Search the entries below for the word "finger", then copy each line in which it is found.
┌──
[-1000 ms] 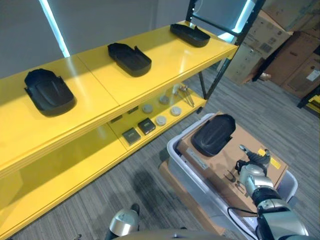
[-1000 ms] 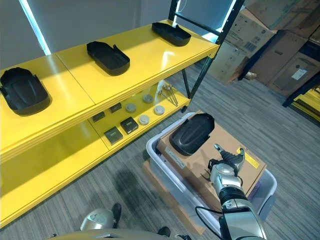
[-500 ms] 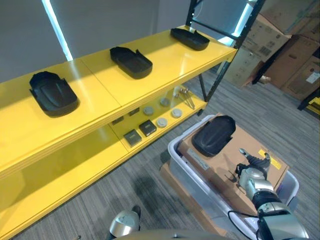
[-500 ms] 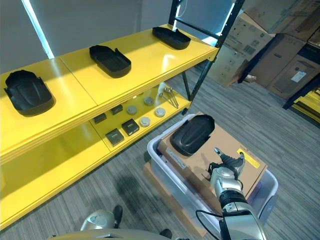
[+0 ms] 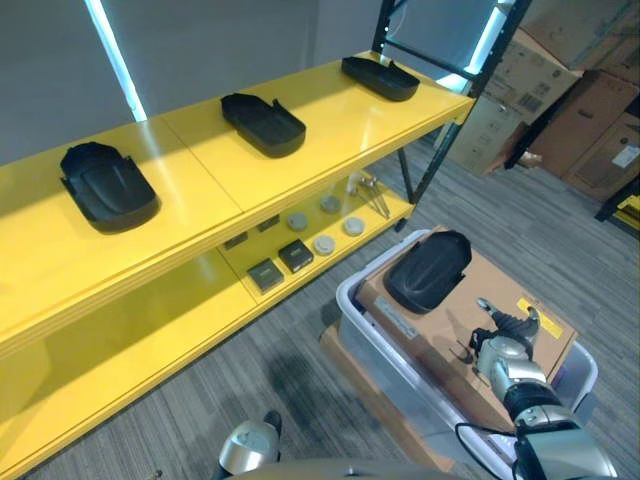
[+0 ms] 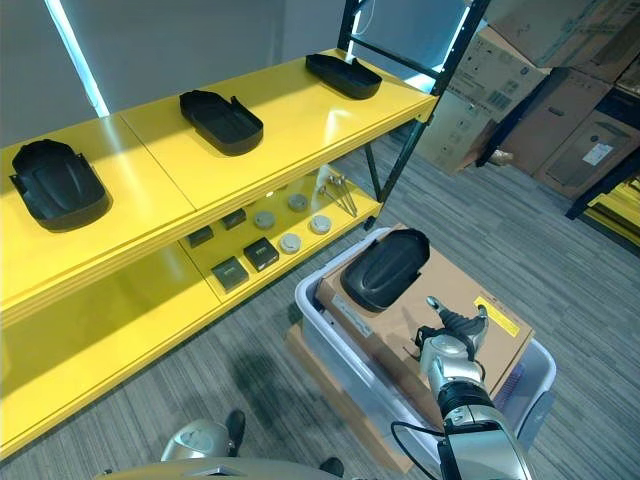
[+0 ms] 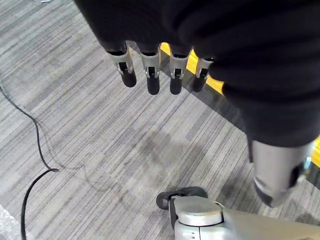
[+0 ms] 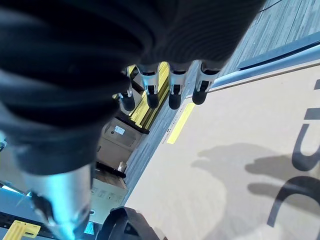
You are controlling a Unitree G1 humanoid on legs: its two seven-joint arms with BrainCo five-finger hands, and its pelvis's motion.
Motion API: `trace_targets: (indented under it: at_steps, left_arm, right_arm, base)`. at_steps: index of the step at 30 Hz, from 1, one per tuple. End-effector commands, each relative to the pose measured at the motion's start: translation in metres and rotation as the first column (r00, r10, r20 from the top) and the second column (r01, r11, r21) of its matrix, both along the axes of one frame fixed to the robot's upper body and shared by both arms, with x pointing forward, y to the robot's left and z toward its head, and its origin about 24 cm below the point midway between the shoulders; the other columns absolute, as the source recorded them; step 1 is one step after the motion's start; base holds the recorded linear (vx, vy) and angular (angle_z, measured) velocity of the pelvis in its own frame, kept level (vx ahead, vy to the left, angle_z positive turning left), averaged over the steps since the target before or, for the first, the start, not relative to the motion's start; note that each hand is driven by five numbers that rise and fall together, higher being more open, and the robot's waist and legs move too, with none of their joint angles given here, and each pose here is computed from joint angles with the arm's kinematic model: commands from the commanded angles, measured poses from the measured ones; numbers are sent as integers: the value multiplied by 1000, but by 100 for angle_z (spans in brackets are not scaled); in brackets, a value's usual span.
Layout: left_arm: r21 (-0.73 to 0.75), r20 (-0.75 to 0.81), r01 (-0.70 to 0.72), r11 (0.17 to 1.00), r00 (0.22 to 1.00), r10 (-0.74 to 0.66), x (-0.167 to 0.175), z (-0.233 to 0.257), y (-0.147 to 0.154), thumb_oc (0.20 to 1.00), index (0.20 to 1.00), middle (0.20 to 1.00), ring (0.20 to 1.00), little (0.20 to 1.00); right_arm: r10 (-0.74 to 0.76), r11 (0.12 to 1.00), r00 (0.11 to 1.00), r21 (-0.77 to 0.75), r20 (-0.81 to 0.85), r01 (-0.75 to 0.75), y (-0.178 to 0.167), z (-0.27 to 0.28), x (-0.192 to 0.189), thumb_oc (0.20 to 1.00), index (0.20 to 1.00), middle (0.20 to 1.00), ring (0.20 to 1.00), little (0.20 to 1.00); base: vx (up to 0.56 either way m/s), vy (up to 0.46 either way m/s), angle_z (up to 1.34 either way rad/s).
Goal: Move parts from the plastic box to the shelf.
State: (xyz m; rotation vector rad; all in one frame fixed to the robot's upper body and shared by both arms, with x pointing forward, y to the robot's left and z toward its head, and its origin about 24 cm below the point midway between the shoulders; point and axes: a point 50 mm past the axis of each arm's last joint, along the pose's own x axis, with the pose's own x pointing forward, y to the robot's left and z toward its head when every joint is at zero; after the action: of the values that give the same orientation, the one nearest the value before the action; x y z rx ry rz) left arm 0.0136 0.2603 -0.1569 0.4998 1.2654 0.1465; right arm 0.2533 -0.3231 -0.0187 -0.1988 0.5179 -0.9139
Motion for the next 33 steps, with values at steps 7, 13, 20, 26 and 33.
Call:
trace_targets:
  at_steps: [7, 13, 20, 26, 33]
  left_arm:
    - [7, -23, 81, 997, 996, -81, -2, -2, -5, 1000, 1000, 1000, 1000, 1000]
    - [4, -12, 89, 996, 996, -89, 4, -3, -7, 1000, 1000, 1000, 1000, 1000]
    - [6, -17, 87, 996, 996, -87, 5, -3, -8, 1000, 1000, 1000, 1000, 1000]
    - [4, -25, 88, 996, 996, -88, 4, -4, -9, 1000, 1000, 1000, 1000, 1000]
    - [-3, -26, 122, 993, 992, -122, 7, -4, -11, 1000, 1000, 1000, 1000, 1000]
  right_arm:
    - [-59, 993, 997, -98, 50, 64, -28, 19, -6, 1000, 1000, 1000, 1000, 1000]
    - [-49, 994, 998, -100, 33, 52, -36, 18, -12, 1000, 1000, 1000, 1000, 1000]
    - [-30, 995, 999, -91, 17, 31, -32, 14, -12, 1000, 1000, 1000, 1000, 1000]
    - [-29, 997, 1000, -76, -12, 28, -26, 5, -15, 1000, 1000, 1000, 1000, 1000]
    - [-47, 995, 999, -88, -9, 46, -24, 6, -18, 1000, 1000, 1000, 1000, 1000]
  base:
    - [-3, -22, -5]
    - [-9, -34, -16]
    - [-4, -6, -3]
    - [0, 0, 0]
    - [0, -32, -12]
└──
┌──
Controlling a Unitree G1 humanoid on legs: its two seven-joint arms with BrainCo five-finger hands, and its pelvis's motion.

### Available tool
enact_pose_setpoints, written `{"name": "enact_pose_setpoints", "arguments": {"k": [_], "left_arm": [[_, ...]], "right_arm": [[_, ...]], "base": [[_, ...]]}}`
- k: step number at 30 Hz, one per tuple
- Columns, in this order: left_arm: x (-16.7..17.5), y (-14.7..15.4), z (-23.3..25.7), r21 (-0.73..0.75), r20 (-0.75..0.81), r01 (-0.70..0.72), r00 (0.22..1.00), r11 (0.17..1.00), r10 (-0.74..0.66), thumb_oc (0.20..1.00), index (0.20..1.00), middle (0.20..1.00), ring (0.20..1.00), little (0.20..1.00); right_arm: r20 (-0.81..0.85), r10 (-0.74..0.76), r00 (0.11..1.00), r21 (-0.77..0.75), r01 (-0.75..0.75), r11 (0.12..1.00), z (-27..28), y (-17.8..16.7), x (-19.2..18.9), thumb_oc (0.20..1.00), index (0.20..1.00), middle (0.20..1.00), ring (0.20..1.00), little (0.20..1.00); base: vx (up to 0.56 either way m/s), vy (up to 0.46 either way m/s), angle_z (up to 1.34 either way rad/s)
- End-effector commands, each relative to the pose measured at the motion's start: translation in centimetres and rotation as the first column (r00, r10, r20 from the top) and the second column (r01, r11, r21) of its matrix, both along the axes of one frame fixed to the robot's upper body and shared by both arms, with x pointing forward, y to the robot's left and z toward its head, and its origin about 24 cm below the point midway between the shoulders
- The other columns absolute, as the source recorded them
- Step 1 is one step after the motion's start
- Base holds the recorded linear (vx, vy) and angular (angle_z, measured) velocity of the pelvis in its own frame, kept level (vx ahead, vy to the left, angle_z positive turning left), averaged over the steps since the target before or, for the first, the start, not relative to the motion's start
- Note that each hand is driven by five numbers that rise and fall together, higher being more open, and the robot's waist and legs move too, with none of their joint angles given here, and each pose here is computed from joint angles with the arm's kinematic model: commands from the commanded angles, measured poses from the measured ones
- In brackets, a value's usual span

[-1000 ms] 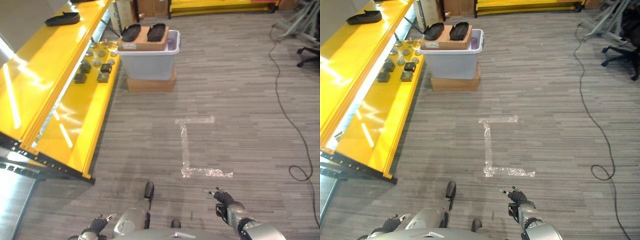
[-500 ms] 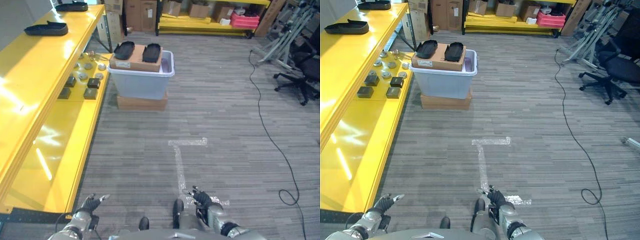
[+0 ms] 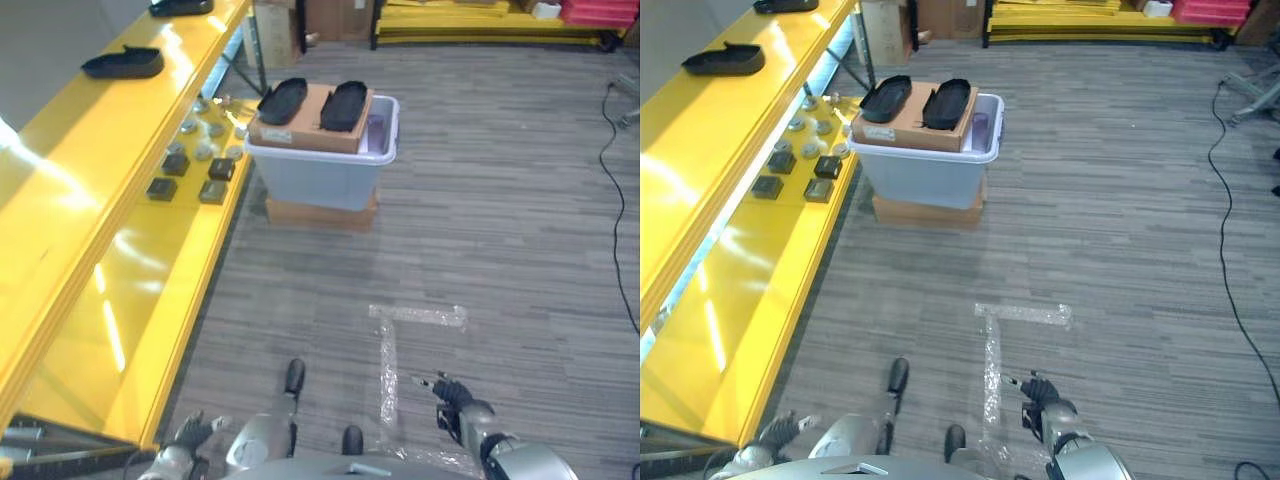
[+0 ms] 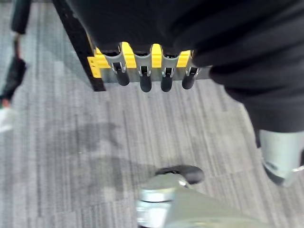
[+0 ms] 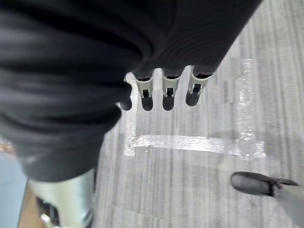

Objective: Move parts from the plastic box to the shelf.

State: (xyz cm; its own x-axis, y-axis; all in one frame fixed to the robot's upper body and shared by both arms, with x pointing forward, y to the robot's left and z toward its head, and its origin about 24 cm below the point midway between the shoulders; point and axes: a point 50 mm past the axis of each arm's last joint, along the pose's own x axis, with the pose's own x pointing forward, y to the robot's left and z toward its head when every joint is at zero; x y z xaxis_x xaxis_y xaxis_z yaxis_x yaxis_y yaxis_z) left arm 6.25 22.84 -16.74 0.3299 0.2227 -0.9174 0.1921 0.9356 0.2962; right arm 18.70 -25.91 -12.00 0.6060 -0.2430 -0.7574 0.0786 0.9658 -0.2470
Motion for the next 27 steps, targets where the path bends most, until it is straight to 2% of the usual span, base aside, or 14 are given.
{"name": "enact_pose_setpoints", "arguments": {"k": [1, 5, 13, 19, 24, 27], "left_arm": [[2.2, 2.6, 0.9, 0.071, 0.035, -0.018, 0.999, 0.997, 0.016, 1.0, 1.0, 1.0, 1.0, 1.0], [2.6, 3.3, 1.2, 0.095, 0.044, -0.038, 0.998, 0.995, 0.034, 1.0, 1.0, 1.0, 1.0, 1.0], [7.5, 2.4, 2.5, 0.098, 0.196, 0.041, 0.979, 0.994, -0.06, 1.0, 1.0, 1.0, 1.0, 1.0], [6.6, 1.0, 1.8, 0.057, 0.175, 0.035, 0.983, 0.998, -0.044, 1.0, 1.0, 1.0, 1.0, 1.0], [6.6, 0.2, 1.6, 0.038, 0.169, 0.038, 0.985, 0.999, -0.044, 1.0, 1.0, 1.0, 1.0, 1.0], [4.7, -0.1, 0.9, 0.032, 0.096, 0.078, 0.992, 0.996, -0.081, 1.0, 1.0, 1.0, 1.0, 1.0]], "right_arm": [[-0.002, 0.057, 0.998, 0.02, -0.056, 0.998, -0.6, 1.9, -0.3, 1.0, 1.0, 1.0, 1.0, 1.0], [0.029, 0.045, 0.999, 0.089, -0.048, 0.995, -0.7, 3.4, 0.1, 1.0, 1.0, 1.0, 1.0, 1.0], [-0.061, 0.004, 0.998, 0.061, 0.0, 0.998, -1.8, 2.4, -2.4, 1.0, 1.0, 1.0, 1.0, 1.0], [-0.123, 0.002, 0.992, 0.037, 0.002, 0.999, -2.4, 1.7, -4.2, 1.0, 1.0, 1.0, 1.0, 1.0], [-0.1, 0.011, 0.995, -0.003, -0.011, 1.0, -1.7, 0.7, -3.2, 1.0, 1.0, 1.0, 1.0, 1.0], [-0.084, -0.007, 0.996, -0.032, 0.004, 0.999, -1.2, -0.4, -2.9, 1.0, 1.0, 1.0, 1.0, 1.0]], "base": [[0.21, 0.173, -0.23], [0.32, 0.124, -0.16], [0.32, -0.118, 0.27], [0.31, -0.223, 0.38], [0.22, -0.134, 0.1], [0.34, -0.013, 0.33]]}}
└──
◆ **Problem solution**
You are controlling a Unitree G1 humanoid on legs: its two seven-joint arms with BrainCo five-finger hands, and its pelvis's motion.
Controlling a Unitree G1 humanoid on legs: its two seven-joint arms with BrainCo five-finger hands, and its pelvis's motion.

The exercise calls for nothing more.